Reste le financement du solde : sur le cas type à Saint-Victeur, le reste à charge d'un ménage très modeste ressort à 6 000 € après aide ANAH et prise en charge de l'accompagnement. Étalé sur quinze ans en éco-prêt à taux zéro, cela représente de l'ordre de 35 € par mois, à comparer aux 1 460 € d'économie annuelle attendue sur la facture d'énergie.
Le gisement local se lit dans les mêmes données : un bassin de travaux structuré autour de CC Haute Sarthe Alpes Mancelles, 283 diagnostics publiés pour 1 000 résidences principales, de l'ordre de 178 maisons individuelles. Ce volume ne préjuge d'aucune éligibilité individuelle : il indique seulement où se concentrent, à Saint-Victeur, les situations où le scénario décrit sur cette page a le plus de chances d'être pertinent.
Rapporté au plan de financement, la VMC représente de l'ordre de 14 % du montant plafonné retenu à Saint-Victeur. Un ménage très modeste voit donc ce seul poste couvert à hauteur de 4 320 € par MaPrimeRénov' Parcours accompagné, un ménage intermédiaire à hauteur de 2 430 €.

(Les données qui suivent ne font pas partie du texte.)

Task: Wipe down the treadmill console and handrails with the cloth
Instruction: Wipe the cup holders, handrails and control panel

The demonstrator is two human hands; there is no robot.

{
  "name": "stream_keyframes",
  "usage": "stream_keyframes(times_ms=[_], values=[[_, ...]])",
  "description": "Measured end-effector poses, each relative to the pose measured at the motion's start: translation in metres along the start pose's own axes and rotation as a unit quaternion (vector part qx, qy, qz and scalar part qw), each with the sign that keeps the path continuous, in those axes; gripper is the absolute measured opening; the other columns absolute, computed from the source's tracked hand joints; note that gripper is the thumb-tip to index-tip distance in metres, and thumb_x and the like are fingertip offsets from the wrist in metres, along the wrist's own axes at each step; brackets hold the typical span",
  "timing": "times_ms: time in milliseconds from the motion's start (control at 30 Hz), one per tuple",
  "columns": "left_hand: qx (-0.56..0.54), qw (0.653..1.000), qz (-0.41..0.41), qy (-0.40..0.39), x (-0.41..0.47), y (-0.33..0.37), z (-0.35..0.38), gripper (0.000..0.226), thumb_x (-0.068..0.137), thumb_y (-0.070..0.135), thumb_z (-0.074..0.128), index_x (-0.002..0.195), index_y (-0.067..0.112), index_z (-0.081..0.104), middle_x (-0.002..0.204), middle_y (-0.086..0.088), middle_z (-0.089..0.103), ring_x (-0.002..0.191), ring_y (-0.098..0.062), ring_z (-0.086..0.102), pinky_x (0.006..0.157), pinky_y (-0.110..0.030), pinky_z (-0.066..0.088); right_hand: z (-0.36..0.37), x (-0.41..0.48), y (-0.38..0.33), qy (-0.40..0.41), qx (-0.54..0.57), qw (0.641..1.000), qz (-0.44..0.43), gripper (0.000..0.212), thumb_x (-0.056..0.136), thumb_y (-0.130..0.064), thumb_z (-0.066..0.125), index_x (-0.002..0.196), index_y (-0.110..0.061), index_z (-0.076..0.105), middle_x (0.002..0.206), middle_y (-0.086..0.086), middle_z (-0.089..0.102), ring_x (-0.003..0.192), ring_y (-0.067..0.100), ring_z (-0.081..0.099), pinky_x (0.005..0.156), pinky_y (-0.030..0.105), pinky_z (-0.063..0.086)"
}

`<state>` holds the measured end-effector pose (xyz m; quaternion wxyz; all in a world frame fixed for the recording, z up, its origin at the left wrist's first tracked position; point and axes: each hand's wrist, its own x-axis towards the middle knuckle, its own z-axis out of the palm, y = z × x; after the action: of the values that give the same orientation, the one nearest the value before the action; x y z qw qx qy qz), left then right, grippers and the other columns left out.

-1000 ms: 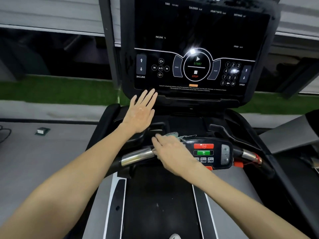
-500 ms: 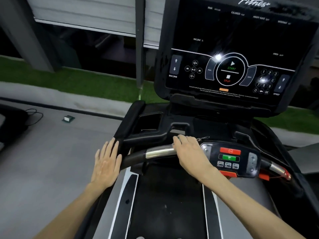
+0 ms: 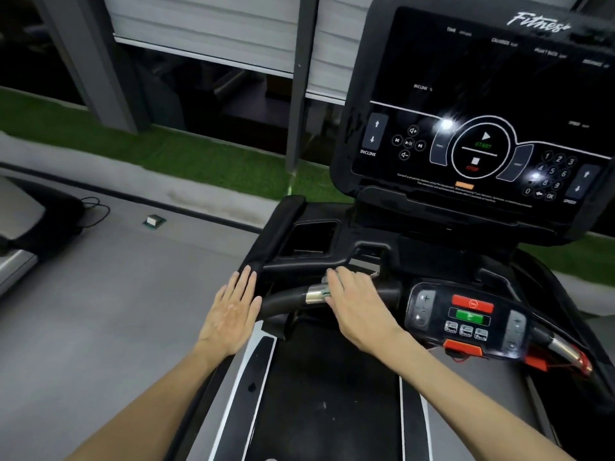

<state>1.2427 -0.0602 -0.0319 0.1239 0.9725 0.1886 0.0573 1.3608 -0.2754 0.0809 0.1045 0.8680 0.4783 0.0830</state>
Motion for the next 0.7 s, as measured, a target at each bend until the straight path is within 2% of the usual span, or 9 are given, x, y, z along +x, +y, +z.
stream_keyframes(times_ms=[100,200,233,300,367,433,500,600,700], values=[[0.003,1.000,0.004,0.011,0.000,-0.001,0.000,0.068,0.100,0.046,-0.006,0.149,0.005,0.018,0.158,-0.012,0.023,0.146,-0.029,0.024,0.114,-0.038,0.022,0.000,-0.003,0.007,0.014,0.003,1.000,-0.011,0.036,0.094,-0.028,0.047,0.125,-0.008,0.049,0.107,0.007,0.053,0.084,0.024,0.051,0.076,0.035,0.042],[0.012,1.000,0.004,0.007,0.001,0.000,0.001,0.065,0.102,0.042,0.003,0.149,0.004,0.024,0.157,-0.012,0.026,0.145,-0.029,0.027,0.114,-0.038,0.023,-0.007,-0.026,0.027,0.003,-0.005,0.998,0.065,0.037,0.085,-0.011,0.058,0.121,-0.007,0.051,0.100,0.009,0.051,0.082,0.024,0.052,0.074,0.035,0.046],[0.014,1.000,0.003,0.008,0.001,0.000,0.002,0.065,0.101,0.042,0.004,0.150,0.005,0.024,0.158,-0.011,0.024,0.146,-0.029,0.024,0.115,-0.037,0.021,-0.009,-0.030,0.028,-0.014,-0.029,0.996,0.084,0.036,0.084,-0.005,0.051,0.120,-0.003,0.051,0.100,0.011,0.050,0.082,0.025,0.051,0.074,0.035,0.046],[0.015,1.000,0.001,0.008,0.001,-0.001,0.005,0.066,0.099,0.044,0.001,0.152,0.007,0.018,0.160,-0.009,0.016,0.148,-0.026,0.016,0.117,-0.035,0.016,-0.012,-0.024,0.018,-0.034,-0.066,0.993,0.091,0.045,0.078,0.000,0.023,0.115,0.002,0.050,0.098,0.015,0.048,0.084,0.028,0.048,0.072,0.038,0.043],[0.019,1.000,0.002,0.011,0.001,-0.002,0.008,0.067,0.098,0.045,-0.002,0.153,0.009,0.013,0.161,-0.007,0.010,0.150,-0.024,0.010,0.119,-0.035,0.013,-0.011,-0.002,-0.008,-0.031,-0.095,0.994,0.038,0.057,0.072,-0.002,0.009,0.112,0.001,0.050,0.098,0.016,0.047,0.085,0.031,0.046,0.071,0.040,0.041],[0.019,1.000,-0.001,0.013,0.000,-0.002,0.007,0.069,0.098,0.046,-0.007,0.152,0.009,0.013,0.161,-0.007,0.011,0.149,-0.024,0.012,0.118,-0.034,0.013,0.001,0.017,-0.038,-0.032,-0.099,0.994,-0.030,0.051,0.078,-0.004,0.022,0.123,0.004,0.044,0.109,0.019,0.047,0.092,0.033,0.046,0.076,0.041,0.040],[0.025,1.000,-0.003,0.012,0.000,-0.002,0.007,0.071,0.099,0.047,-0.009,0.152,0.007,0.017,0.160,-0.008,0.017,0.148,-0.025,0.017,0.117,-0.034,0.015,0.005,0.024,-0.049,-0.044,-0.072,0.995,-0.055,0.052,0.081,-0.009,0.038,0.131,0.003,0.039,0.117,0.018,0.047,0.098,0.032,0.047,0.083,0.040,0.039],[0.020,1.000,-0.006,0.006,0.000,-0.003,0.006,0.072,0.100,0.047,-0.009,0.151,0.007,0.021,0.159,-0.009,0.021,0.147,-0.025,0.021,0.116,-0.035,0.021,-0.008,0.010,-0.024,-0.001,-0.035,0.999,-0.008,0.046,0.078,-0.007,0.045,0.124,-0.006,0.050,0.103,0.010,0.053,0.085,0.027,0.051,0.076,0.036,0.040],[0.017,1.000,-0.005,0.007,0.002,-0.002,0.005,0.072,0.101,0.046,-0.006,0.150,0.005,0.027,0.158,-0.010,0.027,0.146,-0.026,0.026,0.114,-0.037,0.029,-0.010,-0.021,0.017,0.020,-0.029,0.997,0.074,0.030,0.083,-0.011,0.060,0.112,-0.004,0.055,0.096,0.010,0.053,0.082,0.026,0.053,0.077,0.037,0.044]])
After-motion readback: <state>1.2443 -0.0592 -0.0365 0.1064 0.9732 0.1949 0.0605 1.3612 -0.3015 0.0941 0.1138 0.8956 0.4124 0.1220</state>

Deux classes ou trois, la différence est d'abord financière : 30 000 € HT contre 40 000 € HT d'assiette à Saint-Victeur. La VMC pesant environ 5 400 €, il reste à comparer le coût du lot supplémentaire au gain d'aide obtenu en franchissant le palier.
À l'échelle intercommunale, à Saint-Victeur relève de CC Haute Sarthe Alpes Mancelles. Les permanences France Rénov' de ce périmètre instruisent les demandes portant sur la pose d'une ventilation mécanique et recensent les aides locales cumulables, qui viennent en déduction du reste à charge calculé plus haut.
Situer le projet dans son département : à Saint-Victeur, en Sarthe, les mêmes barèmes nationaux s'appliquent, mais les prix d'entreprise et les délais varient d'un bassin à l'autre. Consulter trois devis sur la pose d'une ventilation mécanique dans ce périmètre reste la seule façon d'objectiver le coût.
Le climat entre dans le calcul réglementaire : la zone H2b applicable à Saint-Victeur correspond à une base de 225 kWh/m²/an. Plus cette base est élevée, plus la pose d'une ventilation mécanique rentabilise vite son surcoût, à performance identique.
Le métré fait foi avant toute discussion de prix : à Saint-Victeur, sur une base de 110 m² en zone H2b, la pose d'une ventilation mécanique représente de l'ordre de 4 bouche d'extraction. Multiplié par un prix unitaire de 900 à 1 800 €, on obtient une fourchette de 3 600 € à 7 200 € TTC, que le plafond d'assiette de 40 000 € HT vient ensuite borner.
La part de propriétaires occupants — 80 % à Saint-Victeur — dessine le volume de projets réellement engageables à court terme sur la pose d'une ventilation mécanique, soit environ 147 logements. Le reste du parc suppose un montage locatif, avec ses propres conditions d'éligibilité.